A new sugarcane roadmap was unveiled at the Developing Northern Australia Conference in Mackay today, which holds high hopes for the future of the industry.
The Sugar Plus vision and roadmap was developed through a nine-month engagement process across the Australian sugar industry supply chain.
It was jointly funded and supported by the Cooperative Research Centre for Developing Northern Australia (CRCNA), Sugar Research Australia, Canegrowers, the Australian Sugar Milling Council, AgForce, Australian Cane Farmers Association and the Queensland Department of Agriculture and Fisheries.
CRCNA CEO Anne Stunzner said Sugar Plus outlined an important role for the industry in fuelling the future of food, energy and fabrication.
"The sugarcane industry has identified an exciting and transformational future of sustainably producing sugar and bioproducts at the heart of regional communities," she said.
"The roadmap outlines opportunities for a substantially larger industry.
"A growing bioeconomy industry will enable Australia to become increasingly self-sufficient, improving economic resilience and national security."
Sugar Research Australia CEO Roslyn Baker congratulated industry organisations for the strong partnership and collaboration in developing the roadmap and their commitment to innovation and growth.
"The roadmap includes initiatives to support better business-as-usual in the near term, add value and create new revenue streams in the medium term, and become a bioeconomy powerhouse in the longer term," she said.
Ms Baker outlined the roadmap as the following initiatives:
"The roadmap outlines the actions needed across a range of levels, from individual farms to local communities through regional coordination or support of a mill and national leadership," Ms Baker said.
Australian Sugar Milling Council chairman John Pratt said the roadmap demonstrated the industry had an exciting future with the regional bioeconomy offering enormous potential.
"We see that if we can exploit opportunities to add value to raw sugar production, that the industry will be stronger and have a very bright future indeed," he said.
"We can do a whole lot more with co-generation and bioethanol. Then there's precision fermentation, bioplastics and sustainable aviation fuels.
"They are all possibilities into the future given the right policy settings and working in close collaboration with industry."
The roadmap outlined a series of actions in the near, medium and longer term, to strengthen and build the industry.
Canegrowers chairman Owen Menkens said industry organisations were committed to ongoing collaboration to implement the roadmap and Sugar Plus vision.
"By working together, we can increase profitability and keep the industry growing," he said.
"We can be an industry that the state and nation are proud of, that communities want to support, and young people want to start their career with."
AgForce cane president Ricky Mio said the industry had a proud history of innovation that would continue as the industry pursued its vision.
"The world is changing. We need to be in front of the change, not behind," he said.
"This opportunity comes around in our life so very few times and I'll be as proud as punch when we achieve what we've set out to do."

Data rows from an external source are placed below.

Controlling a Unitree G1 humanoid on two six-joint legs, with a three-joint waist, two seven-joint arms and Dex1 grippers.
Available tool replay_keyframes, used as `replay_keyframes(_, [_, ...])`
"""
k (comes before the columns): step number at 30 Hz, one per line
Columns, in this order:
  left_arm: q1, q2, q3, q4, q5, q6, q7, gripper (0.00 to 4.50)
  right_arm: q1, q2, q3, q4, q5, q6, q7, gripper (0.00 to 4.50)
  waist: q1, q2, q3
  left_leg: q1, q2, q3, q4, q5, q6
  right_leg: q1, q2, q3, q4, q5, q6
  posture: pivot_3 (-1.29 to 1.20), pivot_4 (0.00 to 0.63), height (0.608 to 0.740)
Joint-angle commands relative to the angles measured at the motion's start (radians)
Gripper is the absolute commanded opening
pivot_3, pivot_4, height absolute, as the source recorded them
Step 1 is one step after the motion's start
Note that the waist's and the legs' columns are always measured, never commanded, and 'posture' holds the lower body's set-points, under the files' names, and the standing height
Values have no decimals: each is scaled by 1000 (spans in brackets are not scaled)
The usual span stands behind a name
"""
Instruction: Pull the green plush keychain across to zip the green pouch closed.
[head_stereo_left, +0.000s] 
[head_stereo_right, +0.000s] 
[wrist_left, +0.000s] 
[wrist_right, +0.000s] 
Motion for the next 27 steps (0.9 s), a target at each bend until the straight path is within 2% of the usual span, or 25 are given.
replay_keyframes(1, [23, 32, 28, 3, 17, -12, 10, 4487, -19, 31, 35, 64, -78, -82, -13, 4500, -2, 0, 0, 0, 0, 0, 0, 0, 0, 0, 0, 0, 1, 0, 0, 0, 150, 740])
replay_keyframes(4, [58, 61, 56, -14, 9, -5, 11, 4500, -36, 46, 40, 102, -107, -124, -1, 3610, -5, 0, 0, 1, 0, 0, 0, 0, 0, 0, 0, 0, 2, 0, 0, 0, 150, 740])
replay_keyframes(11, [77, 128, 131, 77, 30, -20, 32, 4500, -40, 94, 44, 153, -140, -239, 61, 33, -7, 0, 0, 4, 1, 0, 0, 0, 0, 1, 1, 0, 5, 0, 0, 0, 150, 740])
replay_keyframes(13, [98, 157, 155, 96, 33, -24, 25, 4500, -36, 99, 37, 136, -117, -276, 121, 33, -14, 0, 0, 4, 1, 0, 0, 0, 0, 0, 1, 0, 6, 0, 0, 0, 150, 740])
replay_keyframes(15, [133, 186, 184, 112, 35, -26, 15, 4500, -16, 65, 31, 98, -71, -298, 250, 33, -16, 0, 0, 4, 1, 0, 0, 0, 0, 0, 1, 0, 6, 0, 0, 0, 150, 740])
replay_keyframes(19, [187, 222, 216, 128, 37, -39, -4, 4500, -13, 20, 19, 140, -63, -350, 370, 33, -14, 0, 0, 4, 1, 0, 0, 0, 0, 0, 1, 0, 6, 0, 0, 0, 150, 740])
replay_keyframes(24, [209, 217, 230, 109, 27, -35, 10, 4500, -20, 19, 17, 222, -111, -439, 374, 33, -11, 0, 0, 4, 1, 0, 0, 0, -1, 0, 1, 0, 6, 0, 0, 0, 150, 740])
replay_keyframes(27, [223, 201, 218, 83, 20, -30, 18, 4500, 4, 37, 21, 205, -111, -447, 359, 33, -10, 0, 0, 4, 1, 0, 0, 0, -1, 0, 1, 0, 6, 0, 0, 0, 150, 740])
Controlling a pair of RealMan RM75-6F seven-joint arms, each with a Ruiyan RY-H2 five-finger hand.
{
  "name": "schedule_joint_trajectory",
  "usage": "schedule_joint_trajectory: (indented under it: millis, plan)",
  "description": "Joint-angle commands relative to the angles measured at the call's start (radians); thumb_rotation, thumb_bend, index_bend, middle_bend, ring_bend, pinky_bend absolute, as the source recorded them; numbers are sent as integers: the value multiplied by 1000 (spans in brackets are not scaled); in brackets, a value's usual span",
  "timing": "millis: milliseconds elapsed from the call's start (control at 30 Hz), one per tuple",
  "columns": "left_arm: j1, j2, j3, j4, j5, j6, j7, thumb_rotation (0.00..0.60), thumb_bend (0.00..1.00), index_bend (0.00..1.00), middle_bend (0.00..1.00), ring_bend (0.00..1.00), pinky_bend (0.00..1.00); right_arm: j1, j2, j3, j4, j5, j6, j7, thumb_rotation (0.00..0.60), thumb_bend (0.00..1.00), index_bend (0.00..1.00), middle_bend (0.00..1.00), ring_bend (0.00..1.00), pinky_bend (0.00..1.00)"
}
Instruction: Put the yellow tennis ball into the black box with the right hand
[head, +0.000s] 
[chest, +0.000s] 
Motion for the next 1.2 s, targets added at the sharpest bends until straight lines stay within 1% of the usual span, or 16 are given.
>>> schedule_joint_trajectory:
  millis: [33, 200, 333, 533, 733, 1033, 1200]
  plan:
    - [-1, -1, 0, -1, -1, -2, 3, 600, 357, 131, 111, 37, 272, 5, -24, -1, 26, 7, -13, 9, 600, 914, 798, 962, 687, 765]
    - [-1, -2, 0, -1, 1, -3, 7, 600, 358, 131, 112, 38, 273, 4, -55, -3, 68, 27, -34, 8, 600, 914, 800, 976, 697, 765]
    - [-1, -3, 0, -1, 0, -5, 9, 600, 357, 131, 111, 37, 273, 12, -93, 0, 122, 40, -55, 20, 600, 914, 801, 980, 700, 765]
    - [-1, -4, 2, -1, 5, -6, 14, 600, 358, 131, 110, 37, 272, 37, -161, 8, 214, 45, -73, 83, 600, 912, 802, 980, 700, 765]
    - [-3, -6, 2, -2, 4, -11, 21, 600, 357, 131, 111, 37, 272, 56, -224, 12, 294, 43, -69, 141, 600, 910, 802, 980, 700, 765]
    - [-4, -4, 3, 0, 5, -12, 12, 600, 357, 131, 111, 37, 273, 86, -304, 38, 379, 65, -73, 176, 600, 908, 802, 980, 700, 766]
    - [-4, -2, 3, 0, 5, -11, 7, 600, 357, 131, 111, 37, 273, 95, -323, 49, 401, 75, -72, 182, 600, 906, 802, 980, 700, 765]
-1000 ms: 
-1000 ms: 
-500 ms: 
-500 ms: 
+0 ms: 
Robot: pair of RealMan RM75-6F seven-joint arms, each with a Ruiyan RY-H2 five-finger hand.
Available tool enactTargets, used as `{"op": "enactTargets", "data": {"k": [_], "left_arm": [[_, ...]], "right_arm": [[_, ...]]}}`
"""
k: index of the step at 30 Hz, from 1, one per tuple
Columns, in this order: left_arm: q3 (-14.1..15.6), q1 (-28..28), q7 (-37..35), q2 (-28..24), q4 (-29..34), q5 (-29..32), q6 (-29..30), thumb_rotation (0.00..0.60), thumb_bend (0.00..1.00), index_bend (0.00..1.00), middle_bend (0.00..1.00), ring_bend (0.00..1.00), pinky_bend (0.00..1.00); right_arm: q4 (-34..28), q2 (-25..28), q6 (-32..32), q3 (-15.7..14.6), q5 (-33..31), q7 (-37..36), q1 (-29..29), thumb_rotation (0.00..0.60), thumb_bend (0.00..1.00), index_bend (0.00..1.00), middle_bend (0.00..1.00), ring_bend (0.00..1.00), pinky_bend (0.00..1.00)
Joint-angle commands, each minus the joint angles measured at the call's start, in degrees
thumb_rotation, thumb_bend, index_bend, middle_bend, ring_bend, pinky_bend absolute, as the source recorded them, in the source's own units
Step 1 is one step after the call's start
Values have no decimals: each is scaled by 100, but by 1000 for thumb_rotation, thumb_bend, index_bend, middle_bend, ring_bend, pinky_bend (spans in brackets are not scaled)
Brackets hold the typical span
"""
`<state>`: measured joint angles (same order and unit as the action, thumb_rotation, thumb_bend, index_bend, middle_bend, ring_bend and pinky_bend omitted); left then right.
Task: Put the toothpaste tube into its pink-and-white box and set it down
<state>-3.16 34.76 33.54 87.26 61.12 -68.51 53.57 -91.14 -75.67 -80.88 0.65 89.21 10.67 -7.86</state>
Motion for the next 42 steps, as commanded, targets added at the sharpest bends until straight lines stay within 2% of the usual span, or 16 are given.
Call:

Ms Stunzner said analysis undertaken in developing the roadmap indicated enormous opportunity.
"Australian demand for heavy fuels and plastics is substantial," she said.
"Even modest adoption of biofuels and bioplastic equates to a substantial amount of sugar equivalent alternative products.
"Australia's current domestic market alone would create massive demand for alternative protein feedstock, aviation fuel and bioplastics.
"It's now over to the industry to bring this roadmap to life and take the necessary steps to ensure this is not just a report, but a clear plan for action."